**Task directions**:
Answer with one number only, the count of lines in the material below that hold "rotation".

**Recorded information**:
────────────────────
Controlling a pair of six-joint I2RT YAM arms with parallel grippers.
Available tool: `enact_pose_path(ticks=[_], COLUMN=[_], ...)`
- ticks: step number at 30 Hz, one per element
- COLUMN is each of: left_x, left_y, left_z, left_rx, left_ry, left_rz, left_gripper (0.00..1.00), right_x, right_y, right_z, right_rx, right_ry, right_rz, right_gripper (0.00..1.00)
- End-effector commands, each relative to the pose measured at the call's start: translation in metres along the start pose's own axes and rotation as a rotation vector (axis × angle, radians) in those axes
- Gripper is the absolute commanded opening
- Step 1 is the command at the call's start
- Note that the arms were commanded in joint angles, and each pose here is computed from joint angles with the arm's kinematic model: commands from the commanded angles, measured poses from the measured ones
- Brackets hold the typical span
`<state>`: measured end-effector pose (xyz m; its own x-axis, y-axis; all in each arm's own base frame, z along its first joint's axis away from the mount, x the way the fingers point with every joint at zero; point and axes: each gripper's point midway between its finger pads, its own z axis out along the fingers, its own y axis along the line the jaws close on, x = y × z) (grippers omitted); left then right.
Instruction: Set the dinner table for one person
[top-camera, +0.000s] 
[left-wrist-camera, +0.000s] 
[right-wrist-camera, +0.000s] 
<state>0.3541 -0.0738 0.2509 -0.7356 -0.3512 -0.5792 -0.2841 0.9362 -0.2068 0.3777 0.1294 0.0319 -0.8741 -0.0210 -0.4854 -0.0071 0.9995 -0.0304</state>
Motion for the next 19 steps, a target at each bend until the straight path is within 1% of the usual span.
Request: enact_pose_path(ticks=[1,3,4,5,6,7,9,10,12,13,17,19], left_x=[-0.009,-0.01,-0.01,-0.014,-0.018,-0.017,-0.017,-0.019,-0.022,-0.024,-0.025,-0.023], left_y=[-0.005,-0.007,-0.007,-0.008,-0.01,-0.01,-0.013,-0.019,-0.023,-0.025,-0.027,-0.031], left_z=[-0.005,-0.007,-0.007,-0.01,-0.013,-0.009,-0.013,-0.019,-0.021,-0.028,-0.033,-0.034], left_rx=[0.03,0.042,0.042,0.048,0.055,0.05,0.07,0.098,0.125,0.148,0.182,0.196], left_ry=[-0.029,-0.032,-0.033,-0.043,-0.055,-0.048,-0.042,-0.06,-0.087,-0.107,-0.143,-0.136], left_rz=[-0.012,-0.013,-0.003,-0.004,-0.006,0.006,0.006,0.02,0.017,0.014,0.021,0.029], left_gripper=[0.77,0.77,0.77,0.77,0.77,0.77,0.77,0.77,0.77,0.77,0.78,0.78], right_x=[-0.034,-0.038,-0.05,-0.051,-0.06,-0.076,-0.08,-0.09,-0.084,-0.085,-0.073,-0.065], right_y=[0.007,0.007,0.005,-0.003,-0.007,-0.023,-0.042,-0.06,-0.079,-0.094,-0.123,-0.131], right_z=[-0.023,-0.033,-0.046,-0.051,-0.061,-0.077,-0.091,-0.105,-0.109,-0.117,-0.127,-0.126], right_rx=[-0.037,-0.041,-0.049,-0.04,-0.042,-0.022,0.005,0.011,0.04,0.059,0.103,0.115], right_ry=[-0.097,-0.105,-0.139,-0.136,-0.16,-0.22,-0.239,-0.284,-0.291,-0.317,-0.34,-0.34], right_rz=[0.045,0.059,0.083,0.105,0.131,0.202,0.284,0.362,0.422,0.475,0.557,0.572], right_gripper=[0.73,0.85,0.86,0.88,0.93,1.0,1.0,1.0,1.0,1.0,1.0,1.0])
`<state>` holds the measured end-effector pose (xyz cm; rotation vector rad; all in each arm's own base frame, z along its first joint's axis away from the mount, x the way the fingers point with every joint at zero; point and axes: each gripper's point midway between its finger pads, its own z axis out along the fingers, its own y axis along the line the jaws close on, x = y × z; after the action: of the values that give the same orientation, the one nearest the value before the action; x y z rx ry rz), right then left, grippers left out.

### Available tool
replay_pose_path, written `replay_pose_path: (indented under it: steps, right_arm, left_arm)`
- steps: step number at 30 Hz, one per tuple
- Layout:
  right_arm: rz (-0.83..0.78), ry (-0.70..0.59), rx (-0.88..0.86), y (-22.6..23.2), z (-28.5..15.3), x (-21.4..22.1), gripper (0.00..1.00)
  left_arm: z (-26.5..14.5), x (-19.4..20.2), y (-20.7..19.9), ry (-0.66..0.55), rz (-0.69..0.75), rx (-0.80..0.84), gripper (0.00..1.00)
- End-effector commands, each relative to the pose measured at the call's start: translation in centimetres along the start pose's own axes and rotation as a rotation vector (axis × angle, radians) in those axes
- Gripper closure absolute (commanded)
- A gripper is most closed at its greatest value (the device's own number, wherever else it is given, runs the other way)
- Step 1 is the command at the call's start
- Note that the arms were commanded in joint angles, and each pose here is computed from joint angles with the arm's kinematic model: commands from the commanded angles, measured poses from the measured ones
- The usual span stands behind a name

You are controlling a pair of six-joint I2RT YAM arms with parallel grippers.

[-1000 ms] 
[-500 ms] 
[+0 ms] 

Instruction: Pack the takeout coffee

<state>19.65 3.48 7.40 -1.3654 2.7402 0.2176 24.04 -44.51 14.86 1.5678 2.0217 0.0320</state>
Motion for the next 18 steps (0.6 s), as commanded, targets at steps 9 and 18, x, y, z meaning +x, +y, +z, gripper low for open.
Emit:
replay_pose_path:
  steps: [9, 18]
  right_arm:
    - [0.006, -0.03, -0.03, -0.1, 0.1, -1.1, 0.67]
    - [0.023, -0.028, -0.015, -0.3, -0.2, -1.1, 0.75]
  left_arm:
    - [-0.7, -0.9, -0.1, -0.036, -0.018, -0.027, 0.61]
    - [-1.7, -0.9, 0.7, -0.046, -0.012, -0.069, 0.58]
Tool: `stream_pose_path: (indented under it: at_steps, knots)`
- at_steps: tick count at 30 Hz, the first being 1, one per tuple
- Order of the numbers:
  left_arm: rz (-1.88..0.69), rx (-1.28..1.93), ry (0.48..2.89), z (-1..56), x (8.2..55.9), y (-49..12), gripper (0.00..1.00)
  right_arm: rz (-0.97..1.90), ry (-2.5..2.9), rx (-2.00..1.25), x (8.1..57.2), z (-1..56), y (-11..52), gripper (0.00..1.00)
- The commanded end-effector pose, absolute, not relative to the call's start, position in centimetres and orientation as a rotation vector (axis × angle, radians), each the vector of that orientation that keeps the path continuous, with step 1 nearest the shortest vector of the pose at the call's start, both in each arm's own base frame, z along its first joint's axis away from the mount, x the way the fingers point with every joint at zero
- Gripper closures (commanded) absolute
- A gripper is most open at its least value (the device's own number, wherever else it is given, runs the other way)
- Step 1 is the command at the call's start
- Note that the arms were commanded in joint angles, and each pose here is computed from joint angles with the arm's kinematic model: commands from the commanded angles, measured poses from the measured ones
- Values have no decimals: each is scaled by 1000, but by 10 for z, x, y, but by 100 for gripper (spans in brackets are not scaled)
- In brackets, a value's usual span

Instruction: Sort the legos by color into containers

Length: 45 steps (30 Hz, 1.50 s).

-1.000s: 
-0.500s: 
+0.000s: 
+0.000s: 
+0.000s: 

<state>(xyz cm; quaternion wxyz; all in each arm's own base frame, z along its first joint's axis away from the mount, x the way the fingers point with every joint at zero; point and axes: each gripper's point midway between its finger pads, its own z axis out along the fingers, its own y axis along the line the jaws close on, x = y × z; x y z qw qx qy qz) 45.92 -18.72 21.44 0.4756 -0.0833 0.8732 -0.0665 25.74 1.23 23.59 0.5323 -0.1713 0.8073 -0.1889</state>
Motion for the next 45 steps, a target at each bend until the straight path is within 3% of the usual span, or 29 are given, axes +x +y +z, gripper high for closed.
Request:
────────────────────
**The completed task**:
4